Query string not working with keyword tokenizer


(Andrei) #1

I have a custom analyzer that looks like this:

eulang_tags:
type: custom
tokenizer: keyword
filter: [lowercase, asciifolding]

Then in my mapping, I set the "tags" field to use it like this:

"tags" : {"type" : "string", "index_name" : "tag", "boost" : 1.5,
"analyzer" : "eulang_tags"}

When I try to do a query_string type query against the tags field, it
doesn't seem to work. For example, I have a document that contains a
tag "coney island". If I issue this query:

{
"query_string" : {
"fields" : ["tags"],
"query" : "coney island",
"use_dis_max" : true
}
}

The document is not returned. However, if I switch to "term" query:

{
"term" : {
"tags": "coney island"
}
}

The document is found successfully. Why is this happening?


Query_string breaks search term on space even when keyword tokenizer is used
(Adriano Ferreira) #2

On Fri, Jan 14, 2011 at 7:48 PM, Andrei andrei@zmievski.org wrote:

I have a custom analyzer that looks like this:

eulang_tags:
type: custom
tokenizer: keyword
filter: [lowercase, asciifolding]

Then in my mapping, I set the "tags" field to use it like this:

"tags" : {"type" : "string", "index_name" : "tag", "boost" : 1.5,
"analyzer" : "eulang_tags"}

When I try to do a query_string type query against the tags field, it
doesn't seem to work. For example, I have a document that contains a
tag "coney island". If I issue this query:

{
"query_string" : {
"fields" : ["tags"],
"query" : "coney island",
"use_dis_max" : true
}
}

This is using the "standard" analyzer, which breaks the "coney island" into
terms "coney" and "island". In your doc which uses a "keyword" analyzer, the
term in there is "coney island" itself and not the words. So use the "term"
query like you did below, or explicitly tell the "query_string" which
analyzer you want to use (but I am not certain "keyword" and "query_string"
parse will work well together).

The document is not returned. However, if I switch to "term" query:

{
"term" : {
"tags": "coney island"
}
}

The document is found successfully. Why is this happening?


(Andrei) #3

I am not sure where you see the "standard" analyzer. I created the
"eulang_tags" custom analyzer as shown above and set the "tags" field
to use it.

-Andrei

On Jan 14, 2:40 pm, Adriano Ferreira a.r.ferre...@gmail.com wrote:

On Fri, Jan 14, 2011 at 7:48 PM, Andrei and...@zmievski.org wrote:

I have a custom analyzer that looks like this:

eulang_tags:
type: custom
tokenizer: keyword
filter: [lowercase, asciifolding]

Then in my mapping, I set the "tags" field to use it like this:

"tags" : {"type" : "string", "index_name" : "tag", "boost" : 1.5,
"analyzer" : "eulang_tags"}

When I try to do a query_string type query against the tags field, it
doesn't seem to work.

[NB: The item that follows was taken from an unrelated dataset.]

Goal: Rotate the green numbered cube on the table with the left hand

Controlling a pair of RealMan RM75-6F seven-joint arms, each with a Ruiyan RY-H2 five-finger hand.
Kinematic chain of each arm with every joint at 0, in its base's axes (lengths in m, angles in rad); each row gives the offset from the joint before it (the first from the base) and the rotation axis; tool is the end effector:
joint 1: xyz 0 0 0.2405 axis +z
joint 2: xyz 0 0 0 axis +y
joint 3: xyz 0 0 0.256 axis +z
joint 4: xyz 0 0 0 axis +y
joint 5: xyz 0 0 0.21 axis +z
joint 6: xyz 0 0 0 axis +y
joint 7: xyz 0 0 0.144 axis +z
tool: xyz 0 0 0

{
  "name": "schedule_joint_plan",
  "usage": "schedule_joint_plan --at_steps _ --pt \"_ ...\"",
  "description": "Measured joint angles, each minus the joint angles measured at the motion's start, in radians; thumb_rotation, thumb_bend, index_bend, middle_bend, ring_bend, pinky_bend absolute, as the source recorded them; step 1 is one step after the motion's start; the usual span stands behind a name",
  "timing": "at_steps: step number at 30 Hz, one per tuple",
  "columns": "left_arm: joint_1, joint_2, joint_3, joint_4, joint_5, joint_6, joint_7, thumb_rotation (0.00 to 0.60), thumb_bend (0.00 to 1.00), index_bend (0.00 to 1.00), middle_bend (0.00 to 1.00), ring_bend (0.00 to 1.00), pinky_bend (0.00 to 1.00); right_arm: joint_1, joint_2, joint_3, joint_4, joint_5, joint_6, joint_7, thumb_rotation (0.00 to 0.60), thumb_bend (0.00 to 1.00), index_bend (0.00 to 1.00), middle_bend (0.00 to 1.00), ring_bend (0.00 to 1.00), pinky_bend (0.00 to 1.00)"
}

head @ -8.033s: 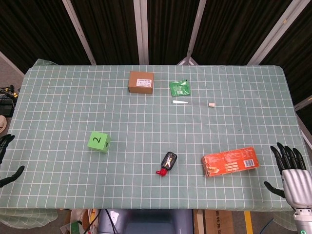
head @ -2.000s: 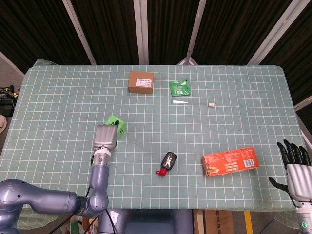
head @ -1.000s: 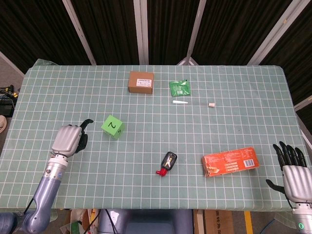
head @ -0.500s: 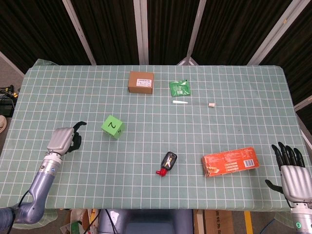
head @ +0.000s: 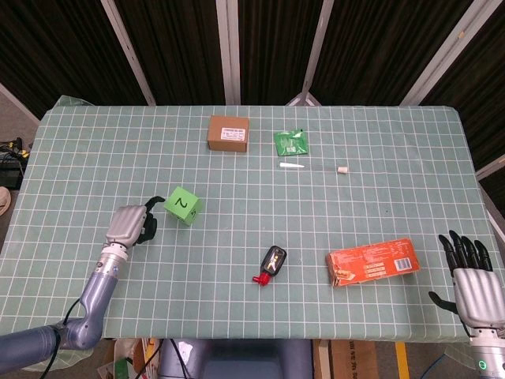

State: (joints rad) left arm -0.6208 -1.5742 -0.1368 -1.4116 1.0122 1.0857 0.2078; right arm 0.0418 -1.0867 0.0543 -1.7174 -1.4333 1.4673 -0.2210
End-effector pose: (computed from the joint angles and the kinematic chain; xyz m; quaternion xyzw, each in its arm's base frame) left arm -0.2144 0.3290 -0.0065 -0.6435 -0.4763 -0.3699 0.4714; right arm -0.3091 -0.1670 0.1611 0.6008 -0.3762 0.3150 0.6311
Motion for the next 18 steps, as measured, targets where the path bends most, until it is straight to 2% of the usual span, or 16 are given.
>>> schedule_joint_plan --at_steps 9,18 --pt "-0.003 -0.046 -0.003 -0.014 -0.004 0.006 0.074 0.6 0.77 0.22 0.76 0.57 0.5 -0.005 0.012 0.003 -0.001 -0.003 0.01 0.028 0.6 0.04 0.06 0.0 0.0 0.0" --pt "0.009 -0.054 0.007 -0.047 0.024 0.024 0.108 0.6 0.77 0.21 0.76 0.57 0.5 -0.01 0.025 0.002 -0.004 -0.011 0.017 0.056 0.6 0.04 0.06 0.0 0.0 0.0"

For example, I have a document that contains a
tag "coney island". If I issue this query:

{
"query_string" : {
"fields" : ["tags"],
"query" : "coney island",
"use_dis_max" : true
}
}

This is using the "standard" analyzer, which breaks the "coney island" into
terms "coney" and "island". In your doc which uses a "keyword" analyzer, the
term in there is "coney island" itself and not the words. So use the "term"
query like you did below, or explicitly tell the "query_string" which
analyzer you want to use (but I am not certain "keyword" and "query_string"
parse will work well together).

The document is not returned. However, if I switch to "term" query:

{
"term" : {
"tags": "coney island"
}
}

The document is found successfully. Why is this happening?


(Adriano Ferreira) #4

On Fri, Jan 14, 2011 at 11:28 PM, Andrei andrei@zmievski.org wrote:

I am not sure where you see the "standard" analyzer. I created the
"eulang_tags" custom analyzer as shown above and set the "tags" field
to use it.

The "standard" analyzer should be the default analyzer for "query_string"
unless you change the defaults or explicitly request another analyzer. This
is not tied to the fact you have used a custom analyzer to some of your
fields in a certain type and index.

-Andrei

On Jan 14, 2:40 pm, Adriano Ferreira a.r.ferre...@gmail.com wrote:

On Fri, Jan 14, 2011 at 7:48 PM, Andrei and...@zmievski.org wrote:

I have a custom analyzer that looks like this:

eulang_tags:
type: custom
tokenizer: keyword
filter: [lowercase, asciifolding]

Then in my mapping, I set the "tags" field to use it like this:

"tags" : {"type" : "string", "index_name" : "tag", "boost" : 1.5,
"analyzer" : "eulang_tags"}

When I try to do a query_string type query against the tags field, it
doesn't seem to work. For example, I have a document that contains a
tag "coney island". If I issue this query:

{
"query_string" : {
"fields" : ["tags"],
"query" : "coney island",
"use_dis_max" : true
}
}

This is using the "standard" analyzer, which breaks the "coney island"
into
terms "coney" and "island". In your doc which uses a "keyword" analyzer,
the
term in there is "coney island" itself and not the words. So use the
"term"
query like you did below, or explicitly tell the "query_string" which
analyzer you want to use (but I am not certain "keyword" and
"query_string"
parse will work well together).

The document is not returned. However, if I switch to "term" query:

{
"term" : {
"tags": "coney island"
}
}

The document is found successfully. Why is this happening?


(Clinton Gormley) #5
    I am not sure where you see the "standard" analyzer. I
    created the
    "eulang_tags" custom analyzer as shown above and set the
    "tags" field
    to use it. 

The "standard" analyzer should be the default analyzer for
"query_string" unless you change the defaults or explicitly request
another analyzer. This is not tied to the fact you have used a custom
analyzer to some of your fields in a certain type and index.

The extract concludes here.